As you certainly already know, a massive 8.9 earthquake has hit Japan North-East early yesterday morning (Japan earthquake photos at Boston.com The Big Picture). Consequences already appear quite dire and more than 1000 people are reported dead around the country (and this count will probably still climb steadily in the coming day while people currently reported missing are found again).
However, a few elements can also be collected related the photo industry.
- Nikon Sendai plant (manufacturing D700, D3, D3s cameras; supposedly the future home of the D800 and D4) is very near the epicenter. While Nikon reported that there were no employee injured and that the plant suffered no major trouble, the city of Sendai has been badly hit by the following tsunami and major disruptions have been reported. It means that even if the plant itself is mostly undamaged, we can expect a number of issues related to possible lack of energy, water, transportation, etc.
- Canon stated that 12 people of the Utsunomiya plant are reported with minor injuries. Production has stopped and damaged is behind evaluated while there is no obvious major impact to the plant building and major equipment.
- Panasonic reports a few (probably two) minor injuries at its Lumix plant of Fukushima (in the same Fukushima Prefecture as the Daiishi nuclear power plant which has currently some issues with maintaining its full integrity after stopping production) and at its Sendai plant. Building damage has been observed (ceiling, walls) but no collapse and no fire.
- Sony: not much reported except the evacuation of 6 unnamed Sony plants in the North-Eastern Japan. This are probably manufacturing sites for BluRay discs, batteries, magnetic tapes and magnetic heads. There would be no victim but, after 24 hours, these plants did not restart any production.
- According to Olympus UK, there was no major impact to the group’s plants and production should not be disrupted.
- Pentax: no report.
As we all know, the companies are reporting this kind of information (and we are trying to relay them) with two issues in mind: The safety of people involved and the possible industrial consequences.
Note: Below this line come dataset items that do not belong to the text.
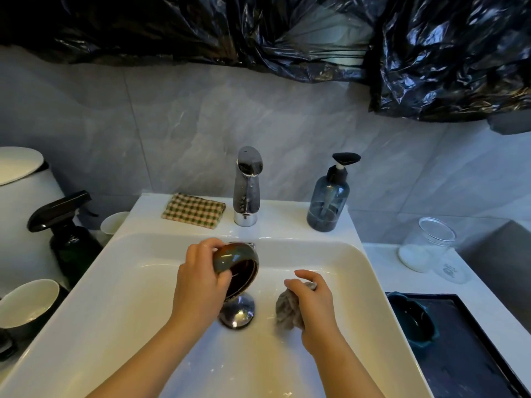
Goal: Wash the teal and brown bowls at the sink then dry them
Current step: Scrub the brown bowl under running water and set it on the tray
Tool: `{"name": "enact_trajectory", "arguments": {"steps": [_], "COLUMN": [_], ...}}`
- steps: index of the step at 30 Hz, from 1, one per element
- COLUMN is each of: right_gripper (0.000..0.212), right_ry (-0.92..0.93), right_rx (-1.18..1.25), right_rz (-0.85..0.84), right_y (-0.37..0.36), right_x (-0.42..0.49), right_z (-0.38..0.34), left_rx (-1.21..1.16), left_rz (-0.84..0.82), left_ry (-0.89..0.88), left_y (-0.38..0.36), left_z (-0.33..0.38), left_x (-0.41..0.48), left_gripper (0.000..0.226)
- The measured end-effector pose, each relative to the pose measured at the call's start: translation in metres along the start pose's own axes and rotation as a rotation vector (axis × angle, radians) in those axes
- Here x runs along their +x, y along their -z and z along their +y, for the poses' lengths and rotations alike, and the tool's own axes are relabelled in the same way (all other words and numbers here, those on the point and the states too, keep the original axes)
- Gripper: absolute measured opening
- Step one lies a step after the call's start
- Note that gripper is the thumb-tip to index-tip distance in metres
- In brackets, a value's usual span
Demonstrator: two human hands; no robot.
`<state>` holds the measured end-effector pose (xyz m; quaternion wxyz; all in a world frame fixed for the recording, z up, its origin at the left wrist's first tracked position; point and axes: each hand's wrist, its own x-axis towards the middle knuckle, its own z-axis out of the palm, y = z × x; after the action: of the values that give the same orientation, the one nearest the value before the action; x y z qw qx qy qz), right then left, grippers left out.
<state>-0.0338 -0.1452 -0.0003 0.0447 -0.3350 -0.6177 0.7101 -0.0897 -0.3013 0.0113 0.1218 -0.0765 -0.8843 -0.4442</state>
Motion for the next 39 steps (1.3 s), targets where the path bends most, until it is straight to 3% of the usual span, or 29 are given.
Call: {"name": "enact_trajectory", "arguments": {"steps": [5,8,11,14,17,21,23,28,34,37,39], "right_gripper": [0.029,0.026,0.011,0.016,0.009,0.006,0.012,0.009,0.021,0.026,0.034], "right_ry": [-0.08,-0.116,-0.171,-0.205,-0.207,-0.356,-0.376,-0.332,-0.226,-0.146,-0.105], "right_rx": [0.205,0.275,0.378,0.559,0.611,0.589,0.63,0.759,0.365,0.276,0.225], "right_rz": [-0.052,-0.043,-0.124,-0.146,-0.146,-0.044,-0.068,-0.094,0.006,0.04,0.054], "right_y": [0.003,0.004,0.007,0.012,0.016,0.029,0.035,0.042,0.043,0.038,0.036], "right_x": [0.0,-0.003,-0.014,-0.023,-0.031,-0.042,-0.05,-0.06,-0.058,-0.061,-0.06], "right_z": [-0.005,-0.005,-0.009,-0.011,-0.01,-0.015,-0.021,-0.028,-0.016,-0.013,-0.01], "left_rx": [-0.724,-0.959,-1.001,-1.062,-1.081,-0.985,-0.853,-0.443,0.094,0.142,0.077], "left_rz": [0.041,-0.088,-0.18,-0.246,-0.278,-0.271,-0.231,-0.123,-0.143,-0.13,-0.14], "left_ry": [0.806,1.185,1.27,1.275,1.249,1.135,0.988,0.546,-0.021,-0.08,-0.007], "left_y": [-0.003,0.001,0.004,0.006,0.007,0.007,0.006,0.005,0.008,0.011,0.013], "left_z": [-0.001,0.004,0.014,0.028,0.039,0.047,0.051,0.051,0.049,0.048,0.045], "left_x": [0.017,0.012,0.003,-0.008,-0.016,-0.023,-0.026,-0.033,-0.04,-0.043,-0.043], "left_gripper": [0.023,0.021,0.024,0.027,0.027,0.016,0.007,0.019,0.038,0.041,0.038]}}
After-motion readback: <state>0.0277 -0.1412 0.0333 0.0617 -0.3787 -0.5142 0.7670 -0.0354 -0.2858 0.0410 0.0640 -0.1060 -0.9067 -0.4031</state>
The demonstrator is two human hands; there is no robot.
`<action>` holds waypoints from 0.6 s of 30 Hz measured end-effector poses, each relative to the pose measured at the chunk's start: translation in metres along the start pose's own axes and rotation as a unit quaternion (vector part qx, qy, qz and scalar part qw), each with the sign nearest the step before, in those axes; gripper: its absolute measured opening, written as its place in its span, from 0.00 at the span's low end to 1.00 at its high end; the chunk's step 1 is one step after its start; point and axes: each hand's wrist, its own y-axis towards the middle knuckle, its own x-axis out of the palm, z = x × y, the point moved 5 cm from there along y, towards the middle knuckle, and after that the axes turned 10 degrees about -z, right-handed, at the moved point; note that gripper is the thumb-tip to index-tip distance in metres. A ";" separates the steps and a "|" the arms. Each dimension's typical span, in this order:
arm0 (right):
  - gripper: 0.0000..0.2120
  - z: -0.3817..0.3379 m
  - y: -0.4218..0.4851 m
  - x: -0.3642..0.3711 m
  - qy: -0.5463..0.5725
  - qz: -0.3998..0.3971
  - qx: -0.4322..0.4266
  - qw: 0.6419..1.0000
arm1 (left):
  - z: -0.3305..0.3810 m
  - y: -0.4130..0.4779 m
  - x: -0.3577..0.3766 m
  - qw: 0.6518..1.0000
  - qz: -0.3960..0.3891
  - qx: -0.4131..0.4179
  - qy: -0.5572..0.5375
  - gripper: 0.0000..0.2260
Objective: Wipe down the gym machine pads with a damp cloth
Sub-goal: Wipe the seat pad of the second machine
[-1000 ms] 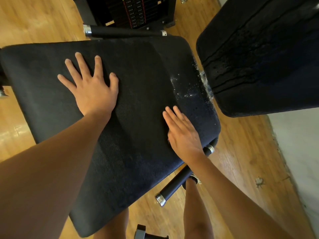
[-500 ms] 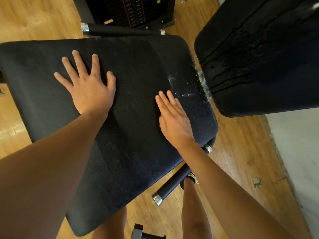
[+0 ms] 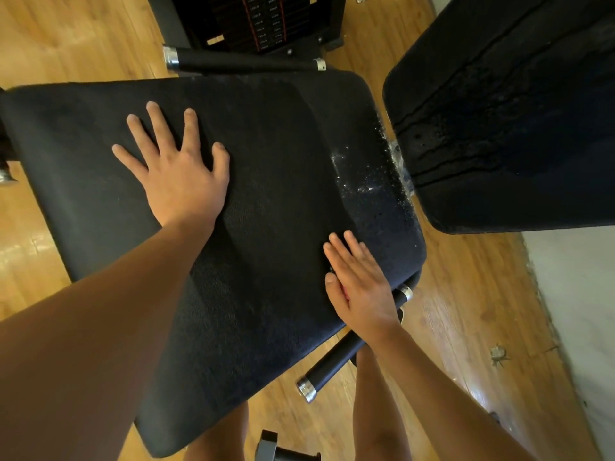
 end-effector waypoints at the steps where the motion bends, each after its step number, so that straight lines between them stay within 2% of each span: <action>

In the mean time, you can support the earthquake relief funds by contacting directly the serious actors like Red Cross. Do not fall for the hoaxes and bad people trying to get at your money in these dire times.
Comments
One response to “Japan earthquake photo news”
As Toyota, Honda and other car manufacturers have made official that they will have to stop all production on Monday due to lack of delivery of primary parts (because of the wide range of damages done to many locations and transportation facilities), we can understand that the impact will be far larger than the issue of closing a plant or two.
The reports about undamaged plants will have now to be compounded with the regional size consequences of the earthquake. Experts start assuming that the impact could be as large as 0.15% of world-wide NGP, meaning that the photography industry will only be one of the many issues.